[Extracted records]
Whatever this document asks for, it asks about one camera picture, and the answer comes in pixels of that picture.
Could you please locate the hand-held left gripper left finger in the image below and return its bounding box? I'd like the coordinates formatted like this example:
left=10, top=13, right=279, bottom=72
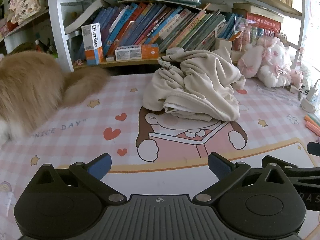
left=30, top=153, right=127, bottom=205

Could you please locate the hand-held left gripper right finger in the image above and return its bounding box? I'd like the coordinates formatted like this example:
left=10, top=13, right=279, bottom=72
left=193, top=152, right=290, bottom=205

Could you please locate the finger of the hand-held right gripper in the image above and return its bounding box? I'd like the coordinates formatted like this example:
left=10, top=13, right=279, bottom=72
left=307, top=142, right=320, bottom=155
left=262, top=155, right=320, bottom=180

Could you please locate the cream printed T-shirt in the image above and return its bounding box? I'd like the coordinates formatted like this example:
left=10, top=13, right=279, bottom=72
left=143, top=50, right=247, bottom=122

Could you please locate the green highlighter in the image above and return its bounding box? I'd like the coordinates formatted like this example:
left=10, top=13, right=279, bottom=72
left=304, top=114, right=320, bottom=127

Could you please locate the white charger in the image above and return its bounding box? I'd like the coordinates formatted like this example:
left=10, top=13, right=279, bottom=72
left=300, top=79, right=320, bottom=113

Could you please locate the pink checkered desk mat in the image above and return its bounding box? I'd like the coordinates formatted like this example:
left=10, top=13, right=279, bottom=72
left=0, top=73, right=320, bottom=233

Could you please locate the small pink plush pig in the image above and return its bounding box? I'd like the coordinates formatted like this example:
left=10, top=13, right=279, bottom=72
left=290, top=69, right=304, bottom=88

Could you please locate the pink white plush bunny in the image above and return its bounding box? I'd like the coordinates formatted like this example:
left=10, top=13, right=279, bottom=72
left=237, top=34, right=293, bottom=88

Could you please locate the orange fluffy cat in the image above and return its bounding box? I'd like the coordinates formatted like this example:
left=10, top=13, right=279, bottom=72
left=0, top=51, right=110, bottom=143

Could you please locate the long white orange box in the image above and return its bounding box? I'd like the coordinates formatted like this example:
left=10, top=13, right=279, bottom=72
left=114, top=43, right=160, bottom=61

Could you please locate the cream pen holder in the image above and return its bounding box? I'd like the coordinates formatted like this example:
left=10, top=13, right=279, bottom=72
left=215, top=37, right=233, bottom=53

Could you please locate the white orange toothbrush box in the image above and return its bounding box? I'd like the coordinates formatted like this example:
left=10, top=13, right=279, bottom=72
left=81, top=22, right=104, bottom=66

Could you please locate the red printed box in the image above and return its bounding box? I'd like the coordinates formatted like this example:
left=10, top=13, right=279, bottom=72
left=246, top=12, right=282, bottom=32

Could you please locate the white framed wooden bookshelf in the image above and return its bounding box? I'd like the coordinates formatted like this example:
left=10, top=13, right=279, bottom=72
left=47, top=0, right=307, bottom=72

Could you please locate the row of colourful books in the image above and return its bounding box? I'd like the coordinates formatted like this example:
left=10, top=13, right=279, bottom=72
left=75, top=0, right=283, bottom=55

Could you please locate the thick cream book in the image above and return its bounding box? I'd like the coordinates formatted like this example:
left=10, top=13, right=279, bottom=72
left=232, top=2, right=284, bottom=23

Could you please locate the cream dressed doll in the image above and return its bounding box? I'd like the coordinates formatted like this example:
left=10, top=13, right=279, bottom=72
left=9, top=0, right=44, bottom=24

Your assignment: Your copy must match the records above word for word and contain no pictures.

Written response:
Whatever this document asks for, it asks about one camera picture, and the answer comes in pixels of that picture.
Could you please locate the hand-held left gripper left finger in the image below and return its bounding box? I'd like the coordinates formatted like this example:
left=10, top=13, right=279, bottom=72
left=30, top=153, right=127, bottom=205

Could you please locate the hand-held left gripper right finger in the image above and return its bounding box? I'd like the coordinates formatted like this example:
left=10, top=13, right=279, bottom=72
left=193, top=152, right=290, bottom=205

Could you please locate the finger of the hand-held right gripper in the image above and return its bounding box? I'd like the coordinates formatted like this example:
left=10, top=13, right=279, bottom=72
left=307, top=142, right=320, bottom=155
left=262, top=155, right=320, bottom=180

Could you please locate the cream printed T-shirt in the image above and return its bounding box? I'd like the coordinates formatted like this example:
left=10, top=13, right=279, bottom=72
left=143, top=50, right=247, bottom=122

Could you please locate the green highlighter in the image above and return its bounding box? I'd like the coordinates formatted like this example:
left=10, top=13, right=279, bottom=72
left=304, top=114, right=320, bottom=127

Could you please locate the white charger in the image above and return its bounding box? I'd like the coordinates formatted like this example:
left=10, top=13, right=279, bottom=72
left=300, top=79, right=320, bottom=113

Could you please locate the pink checkered desk mat in the image above and return its bounding box? I'd like the coordinates formatted like this example:
left=10, top=13, right=279, bottom=72
left=0, top=73, right=320, bottom=233

Could you please locate the small pink plush pig in the image above and return its bounding box? I'd like the coordinates formatted like this example:
left=10, top=13, right=279, bottom=72
left=290, top=69, right=304, bottom=88

Could you please locate the pink white plush bunny in the image above and return its bounding box? I'd like the coordinates formatted like this example:
left=10, top=13, right=279, bottom=72
left=237, top=34, right=293, bottom=88

Could you please locate the orange fluffy cat in the image above and return its bounding box? I'd like the coordinates formatted like this example:
left=10, top=13, right=279, bottom=72
left=0, top=51, right=110, bottom=143

Could you please locate the long white orange box in the image above and return its bounding box? I'd like the coordinates formatted like this example:
left=10, top=13, right=279, bottom=72
left=114, top=43, right=160, bottom=61

Could you please locate the cream pen holder in the image above and return its bounding box? I'd like the coordinates formatted like this example:
left=10, top=13, right=279, bottom=72
left=215, top=37, right=233, bottom=53

Could you please locate the white orange toothbrush box in the image above and return its bounding box? I'd like the coordinates formatted like this example:
left=10, top=13, right=279, bottom=72
left=81, top=22, right=104, bottom=66

Could you please locate the red printed box in the image above and return its bounding box? I'd like the coordinates formatted like this example:
left=10, top=13, right=279, bottom=72
left=246, top=12, right=282, bottom=32

Could you please locate the white framed wooden bookshelf in the image above and return its bounding box? I'd like the coordinates formatted like this example:
left=10, top=13, right=279, bottom=72
left=47, top=0, right=307, bottom=72

Could you please locate the row of colourful books in the image above and return its bounding box? I'd like the coordinates formatted like this example:
left=10, top=13, right=279, bottom=72
left=75, top=0, right=283, bottom=55

Could you please locate the thick cream book in the image above and return its bounding box? I'd like the coordinates formatted like this example:
left=10, top=13, right=279, bottom=72
left=232, top=2, right=284, bottom=23

Could you please locate the cream dressed doll in the image above and return its bounding box? I'd like the coordinates formatted like this example:
left=10, top=13, right=279, bottom=72
left=9, top=0, right=44, bottom=24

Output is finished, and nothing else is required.